IPS -> linksys router --+--> LMCE --> home LAN
                                   +--> wireless router --> guest LAN

So I could confirm the port forwarding from the guest LAN to the home LAN.  I still have a problem with either my linksys router port forwarding or my ISP.

BTW,   I'm still using 0710beta3 x86.

HTH,
Roy
Title: Re: firewall/port forwarding issue (??)
Post by: nswint on April 12, 2008, 10:48:47 pm
I was unable to get it to work after much tweaking.  I would suggest to the developers to check out the webmin linux firewall module page and consider rewriting the firewall portion adding remote assistance in the mix, denying everything that is not explicitly  added.

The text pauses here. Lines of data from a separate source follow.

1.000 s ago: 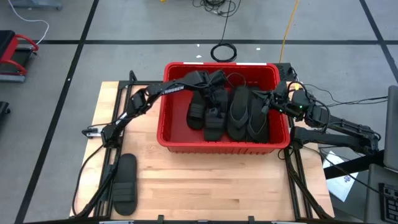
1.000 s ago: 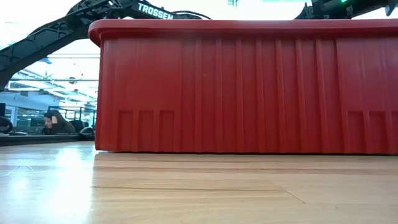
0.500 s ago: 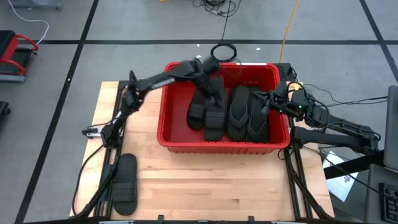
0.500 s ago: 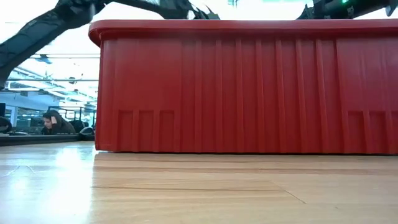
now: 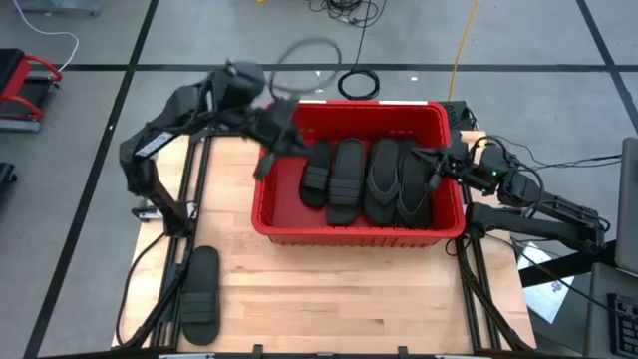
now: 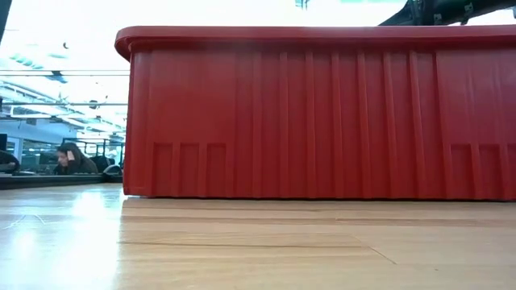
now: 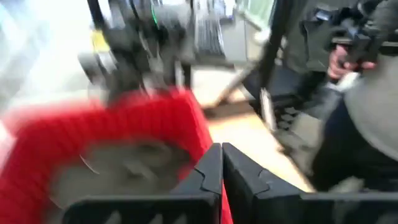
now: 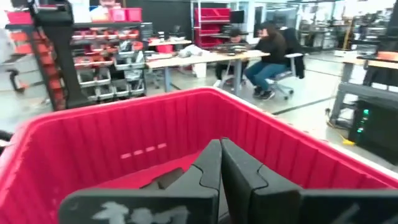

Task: Pick and place slides into bin
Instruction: Put the slide into the bin

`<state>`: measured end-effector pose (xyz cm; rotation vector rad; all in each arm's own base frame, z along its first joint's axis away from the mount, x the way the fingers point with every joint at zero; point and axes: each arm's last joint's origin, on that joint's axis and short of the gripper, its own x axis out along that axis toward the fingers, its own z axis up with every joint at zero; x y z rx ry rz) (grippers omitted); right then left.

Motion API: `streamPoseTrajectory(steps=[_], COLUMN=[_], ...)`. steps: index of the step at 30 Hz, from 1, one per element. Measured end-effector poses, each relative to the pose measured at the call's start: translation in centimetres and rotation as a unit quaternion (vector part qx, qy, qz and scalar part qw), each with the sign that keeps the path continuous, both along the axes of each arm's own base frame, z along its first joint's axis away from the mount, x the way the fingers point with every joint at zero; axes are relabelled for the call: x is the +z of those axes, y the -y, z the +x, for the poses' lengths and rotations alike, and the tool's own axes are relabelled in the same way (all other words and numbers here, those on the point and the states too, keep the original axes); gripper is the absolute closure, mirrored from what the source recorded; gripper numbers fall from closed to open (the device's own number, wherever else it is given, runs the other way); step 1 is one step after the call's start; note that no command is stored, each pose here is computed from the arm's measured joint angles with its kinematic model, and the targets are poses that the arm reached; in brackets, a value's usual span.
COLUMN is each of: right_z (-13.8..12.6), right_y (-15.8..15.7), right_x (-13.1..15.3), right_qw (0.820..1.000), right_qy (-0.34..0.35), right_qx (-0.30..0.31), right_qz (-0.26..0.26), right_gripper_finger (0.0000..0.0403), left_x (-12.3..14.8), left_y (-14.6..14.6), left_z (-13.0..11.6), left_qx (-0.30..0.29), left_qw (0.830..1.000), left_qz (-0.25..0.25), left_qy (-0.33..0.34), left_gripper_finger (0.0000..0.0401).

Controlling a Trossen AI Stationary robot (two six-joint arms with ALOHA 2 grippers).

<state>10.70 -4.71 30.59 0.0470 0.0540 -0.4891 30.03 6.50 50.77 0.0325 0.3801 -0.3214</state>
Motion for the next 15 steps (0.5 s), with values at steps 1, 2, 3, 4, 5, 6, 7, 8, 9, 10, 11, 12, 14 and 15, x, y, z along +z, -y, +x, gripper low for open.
streamPoseTrajectory(steps=[1, 2, 3, 4, 5, 6, 7, 8, 9, 10, 11, 12, 14, 15], right_z=[0.0, 0.1, 0.1, 0.3, 0.4, 0.5, 0.6, 0.7, 0.8, 0.9, 1.0, 1.0, 1.2, 1.2], right_y=[0.0, 0.0, 0.0, 0.0, 0.0, 0.0, 0.0, 0.0, 0.1, 0.1, 0.2, 0.2, 0.3, 0.3], right_x=[0.0, -0.1, -0.1, -0.1, -0.2, -0.2, -0.2, -0.3, -0.3, -0.4, -0.4, -0.5, -0.5, -0.5], right_qw=[1.000, 1.000, 1.000, 1.000, 0.999, 0.999, 0.999, 0.999, 0.999, 0.999, 0.998, 0.998, 0.998, 0.998], right_qy=[-0.001, -0.003, -0.005, -0.006, -0.007, -0.007, -0.006, -0.004, -0.002, -0.002, -0.003, -0.004, -0.004, -0.001], right_qx=[0.006, 0.013, 0.019, 0.026, 0.033, 0.038, 0.038, 0.039, 0.038, 0.037, 0.037, 0.037, 0.035, 0.033], right_qz=[0.000, 0.001, 0.002, 0.004, 0.006, 0.010, 0.017, 0.026, 0.034, 0.040, 0.043, 0.044, 0.048, 0.054], right_gripper_finger=[0.0399, 0.0399, 0.0399, 0.0399, 0.0399, 0.0399, 0.0399, 0.0399, 0.0399, 0.0399, 0.0399, 0.0399, 0.0399, 0.0399], left_x=[-0.6, -1.5, -2.7, -4.0, -5.5, -7.0, -8.5, -10.0, -11.7, -13.3, -14.8, -16.3, -18.2, -19.0], left_y=[0.9, 1.7, 2.7, 3.7, 4.6, 5.5, 6.3, 6.9, 7.4, 7.9, 8.3, 8.7, 9.5, 10.0], left_z=[0.0, 0.1, 0.2, 0.2, 0.0, -0.6, -1.3, -2.2, -2.9, -3.7, -4.5, -5.2, -7.0, -8.1], left_qx=[0.004, 0.016, 0.026, 0.025, 0.017, 0.007, 0.003, 0.000, -0.005, -0.012, -0.021, -0.029, -0.044, -0.052], left_qw=[0.999, 0.997, 0.993, 0.986, 0.977, 0.964, 0.947, 0.929, 0.914, 0.902, 0.898, 0.900, 0.921, 0.932], left_qz=[-0.021, -0.030, -0.032, -0.031, -0.030, -0.024, -0.009, 0.010, 0.027, 0.034, 0.029, 0.010, -0.050, -0.082], left_qy=[-0.031, -0.070, -0.115, -0.161, -0.212, -0.265, -0.321, -0.369, -0.406, -0.430, -0.439, -0.434, -0.383, -0.350], left_gripper_finger=[0.0389, 0.0389, 0.0390, 0.0393, 0.0397, 0.0399, 0.0399, 0.0399, 0.0400, 0.0400, 0.0400, 0.0400, 0.0401, 0.0401])
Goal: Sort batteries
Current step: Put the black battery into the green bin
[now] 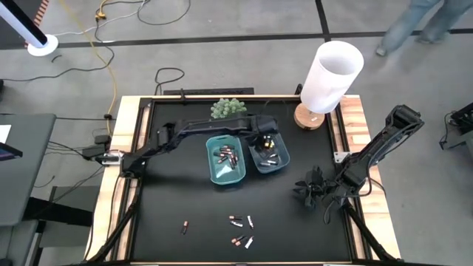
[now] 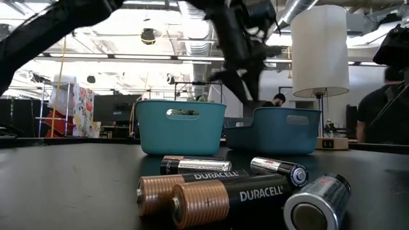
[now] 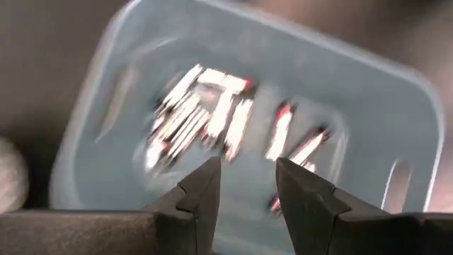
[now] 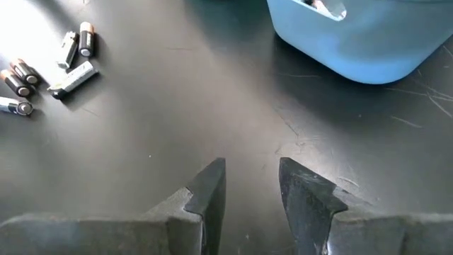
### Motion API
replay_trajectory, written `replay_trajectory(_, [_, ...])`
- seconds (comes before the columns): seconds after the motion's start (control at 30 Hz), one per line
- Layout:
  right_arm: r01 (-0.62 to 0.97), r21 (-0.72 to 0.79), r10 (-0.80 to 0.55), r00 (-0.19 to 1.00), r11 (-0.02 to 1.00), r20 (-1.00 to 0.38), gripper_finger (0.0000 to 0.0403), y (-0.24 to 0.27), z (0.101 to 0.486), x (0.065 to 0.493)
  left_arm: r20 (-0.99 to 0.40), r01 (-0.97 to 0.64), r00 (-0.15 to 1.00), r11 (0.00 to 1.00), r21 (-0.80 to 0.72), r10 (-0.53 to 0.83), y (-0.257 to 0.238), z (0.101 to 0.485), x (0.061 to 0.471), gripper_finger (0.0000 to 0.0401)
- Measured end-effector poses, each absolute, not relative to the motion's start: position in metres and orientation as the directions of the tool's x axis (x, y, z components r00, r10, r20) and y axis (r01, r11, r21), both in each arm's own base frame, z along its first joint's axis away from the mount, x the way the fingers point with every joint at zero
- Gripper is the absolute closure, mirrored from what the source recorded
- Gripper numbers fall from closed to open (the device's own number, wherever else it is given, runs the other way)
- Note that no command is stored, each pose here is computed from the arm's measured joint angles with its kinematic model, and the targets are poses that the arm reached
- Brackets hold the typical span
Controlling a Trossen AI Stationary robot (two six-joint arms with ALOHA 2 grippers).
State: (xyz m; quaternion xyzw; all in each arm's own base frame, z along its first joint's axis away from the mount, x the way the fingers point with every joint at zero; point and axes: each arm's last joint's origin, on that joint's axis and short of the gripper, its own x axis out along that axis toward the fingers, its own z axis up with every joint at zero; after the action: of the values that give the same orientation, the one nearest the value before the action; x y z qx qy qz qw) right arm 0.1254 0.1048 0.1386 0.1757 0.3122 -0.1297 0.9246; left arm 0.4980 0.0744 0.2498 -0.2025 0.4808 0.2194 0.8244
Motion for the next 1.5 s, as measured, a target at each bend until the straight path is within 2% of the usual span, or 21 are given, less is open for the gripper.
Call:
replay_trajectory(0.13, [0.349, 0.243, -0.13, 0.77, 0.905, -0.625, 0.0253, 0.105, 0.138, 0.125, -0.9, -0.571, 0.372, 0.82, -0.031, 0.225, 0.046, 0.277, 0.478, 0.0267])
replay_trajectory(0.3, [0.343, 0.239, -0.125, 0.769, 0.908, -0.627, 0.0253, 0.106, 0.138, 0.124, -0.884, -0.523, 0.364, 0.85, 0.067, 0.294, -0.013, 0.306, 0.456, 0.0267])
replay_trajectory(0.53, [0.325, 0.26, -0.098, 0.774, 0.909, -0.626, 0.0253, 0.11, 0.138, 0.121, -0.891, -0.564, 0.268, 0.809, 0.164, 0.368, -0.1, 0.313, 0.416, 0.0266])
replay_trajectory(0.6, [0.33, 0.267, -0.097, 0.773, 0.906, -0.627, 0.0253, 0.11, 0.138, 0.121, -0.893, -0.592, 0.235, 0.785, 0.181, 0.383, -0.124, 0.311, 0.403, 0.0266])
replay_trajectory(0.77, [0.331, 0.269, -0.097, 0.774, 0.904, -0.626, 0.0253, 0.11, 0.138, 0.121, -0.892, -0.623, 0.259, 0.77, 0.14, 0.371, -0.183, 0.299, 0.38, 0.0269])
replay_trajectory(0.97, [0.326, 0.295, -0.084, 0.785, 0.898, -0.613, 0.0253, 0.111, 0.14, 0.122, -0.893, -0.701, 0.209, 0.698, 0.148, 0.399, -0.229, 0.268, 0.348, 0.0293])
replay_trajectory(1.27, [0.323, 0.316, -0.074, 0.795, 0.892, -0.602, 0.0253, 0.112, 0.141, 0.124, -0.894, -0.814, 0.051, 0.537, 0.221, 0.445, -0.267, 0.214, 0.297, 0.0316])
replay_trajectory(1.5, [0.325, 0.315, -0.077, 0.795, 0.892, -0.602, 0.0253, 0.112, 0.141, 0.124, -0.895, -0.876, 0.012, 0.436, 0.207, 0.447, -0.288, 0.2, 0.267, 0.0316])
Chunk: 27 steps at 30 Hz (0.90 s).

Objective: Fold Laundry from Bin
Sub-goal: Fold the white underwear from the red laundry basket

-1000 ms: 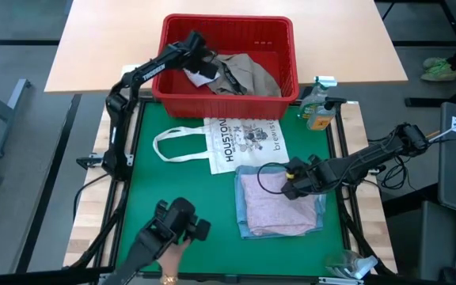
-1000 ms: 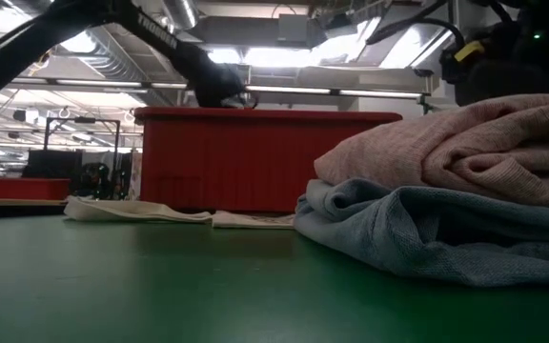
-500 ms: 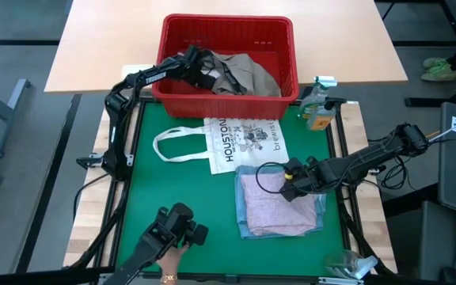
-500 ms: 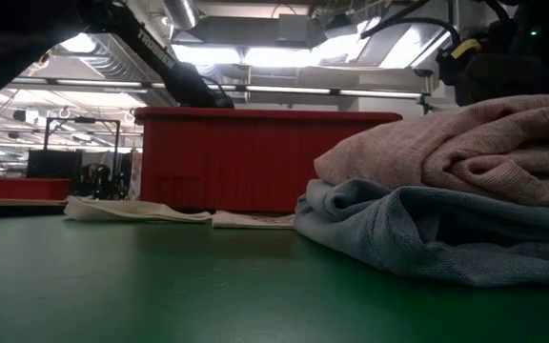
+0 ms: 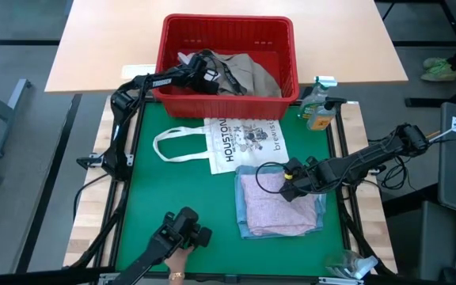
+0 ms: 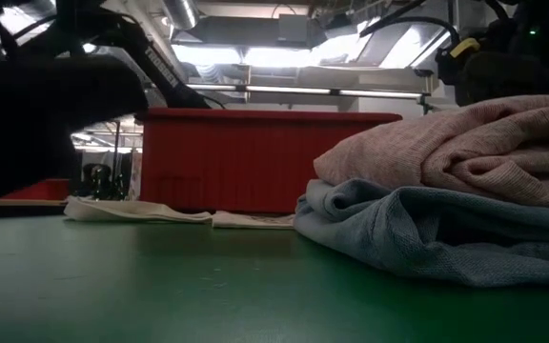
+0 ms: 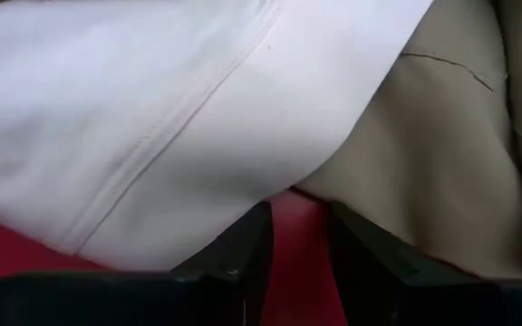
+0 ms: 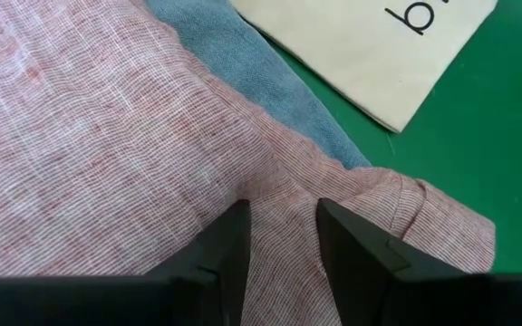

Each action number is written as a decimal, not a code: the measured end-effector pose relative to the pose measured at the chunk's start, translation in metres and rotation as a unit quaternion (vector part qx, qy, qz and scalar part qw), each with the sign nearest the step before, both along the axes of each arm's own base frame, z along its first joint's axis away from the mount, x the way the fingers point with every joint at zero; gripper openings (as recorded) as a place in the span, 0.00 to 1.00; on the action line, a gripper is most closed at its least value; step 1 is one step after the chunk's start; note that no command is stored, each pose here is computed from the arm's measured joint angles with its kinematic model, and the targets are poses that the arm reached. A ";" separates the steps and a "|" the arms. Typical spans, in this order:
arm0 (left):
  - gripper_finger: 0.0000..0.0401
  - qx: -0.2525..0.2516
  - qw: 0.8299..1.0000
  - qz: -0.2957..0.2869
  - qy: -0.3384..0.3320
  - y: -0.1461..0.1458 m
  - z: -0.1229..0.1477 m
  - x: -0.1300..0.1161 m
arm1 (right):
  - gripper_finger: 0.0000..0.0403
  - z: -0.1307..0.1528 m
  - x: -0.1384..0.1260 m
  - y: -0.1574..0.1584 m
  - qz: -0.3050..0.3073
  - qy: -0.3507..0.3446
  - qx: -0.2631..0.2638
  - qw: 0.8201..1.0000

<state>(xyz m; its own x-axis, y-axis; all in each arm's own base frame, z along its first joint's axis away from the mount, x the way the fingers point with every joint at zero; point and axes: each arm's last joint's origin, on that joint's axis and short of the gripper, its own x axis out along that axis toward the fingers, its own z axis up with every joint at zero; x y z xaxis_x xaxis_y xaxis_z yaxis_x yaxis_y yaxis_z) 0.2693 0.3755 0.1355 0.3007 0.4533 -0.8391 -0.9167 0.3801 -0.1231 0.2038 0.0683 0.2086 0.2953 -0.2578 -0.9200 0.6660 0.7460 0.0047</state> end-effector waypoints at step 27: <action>0.19 0.034 0.999 -0.001 -0.012 0.002 -0.004 0.009 | 0.33 0.000 0.004 -0.012 -0.029 -0.002 0.001 1.000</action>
<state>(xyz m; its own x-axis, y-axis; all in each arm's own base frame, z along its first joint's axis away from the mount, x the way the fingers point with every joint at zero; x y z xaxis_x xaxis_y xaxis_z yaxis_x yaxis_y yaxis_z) 0.2786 0.3773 0.1313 0.3214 0.5082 -0.7990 -0.9132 0.3897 -0.1195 0.2078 0.0564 0.2086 0.2828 -0.2736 -0.9193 0.7083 0.7059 0.0078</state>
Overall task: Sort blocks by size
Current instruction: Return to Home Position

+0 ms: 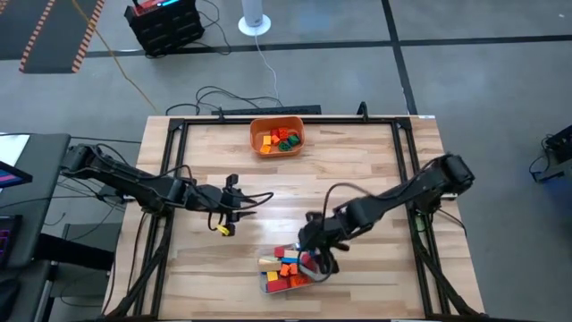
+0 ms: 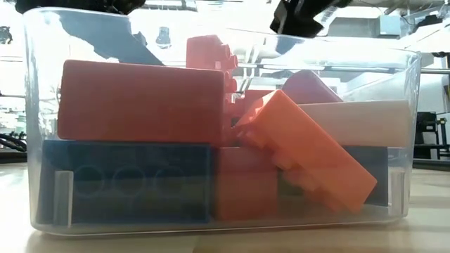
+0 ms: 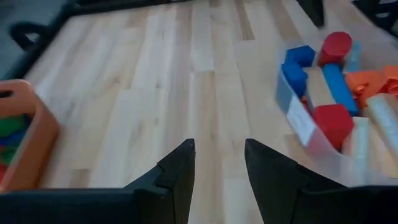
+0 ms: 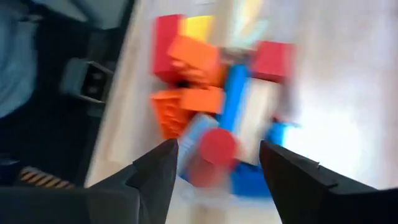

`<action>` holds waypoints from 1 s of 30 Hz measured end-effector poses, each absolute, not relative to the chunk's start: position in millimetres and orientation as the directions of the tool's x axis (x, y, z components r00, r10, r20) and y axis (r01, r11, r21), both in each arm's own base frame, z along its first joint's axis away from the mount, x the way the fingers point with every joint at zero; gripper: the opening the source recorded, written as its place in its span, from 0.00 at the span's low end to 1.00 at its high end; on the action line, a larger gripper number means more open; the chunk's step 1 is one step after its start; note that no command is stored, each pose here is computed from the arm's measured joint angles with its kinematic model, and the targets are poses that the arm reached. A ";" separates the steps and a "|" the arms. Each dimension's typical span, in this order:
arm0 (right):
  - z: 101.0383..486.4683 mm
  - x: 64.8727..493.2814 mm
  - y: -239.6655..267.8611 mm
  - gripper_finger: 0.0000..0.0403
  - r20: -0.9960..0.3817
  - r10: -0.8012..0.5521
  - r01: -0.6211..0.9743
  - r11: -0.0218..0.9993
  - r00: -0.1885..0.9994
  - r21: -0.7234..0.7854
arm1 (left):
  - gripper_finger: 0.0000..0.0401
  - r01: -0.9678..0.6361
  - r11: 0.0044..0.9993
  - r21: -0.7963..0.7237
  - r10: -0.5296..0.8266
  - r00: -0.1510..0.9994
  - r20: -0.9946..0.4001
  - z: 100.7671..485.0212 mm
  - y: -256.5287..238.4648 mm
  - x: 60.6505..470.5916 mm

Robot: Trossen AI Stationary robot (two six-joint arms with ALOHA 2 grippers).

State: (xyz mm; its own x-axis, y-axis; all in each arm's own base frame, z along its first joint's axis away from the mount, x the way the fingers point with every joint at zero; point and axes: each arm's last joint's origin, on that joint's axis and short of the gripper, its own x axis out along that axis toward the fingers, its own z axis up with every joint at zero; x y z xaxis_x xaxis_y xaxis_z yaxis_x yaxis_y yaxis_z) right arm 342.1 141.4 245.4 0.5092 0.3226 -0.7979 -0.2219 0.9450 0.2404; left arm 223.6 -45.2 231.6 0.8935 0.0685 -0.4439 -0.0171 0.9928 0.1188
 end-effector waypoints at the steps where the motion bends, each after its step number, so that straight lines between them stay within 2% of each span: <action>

http://doxfer.com/Webmin/LinuxFirewall
Title: Re: firewall/port forwarding issue (??)
Post by: simon_b on April 14, 2008, 08:45:21 am
I was unable to get it to work after much tweaking.  I would suggest to the developers to check out the webmin linux firewall module page and consider rewriting the firewall portion adding remote assistance in the mix, denying everything that is not explicitly  added.


http://doxfer.com/Webmin/LinuxFirewall


So, @nswint, your port forwarding works with this "Doxfer-Webmin" upgrade...or whatever it is...??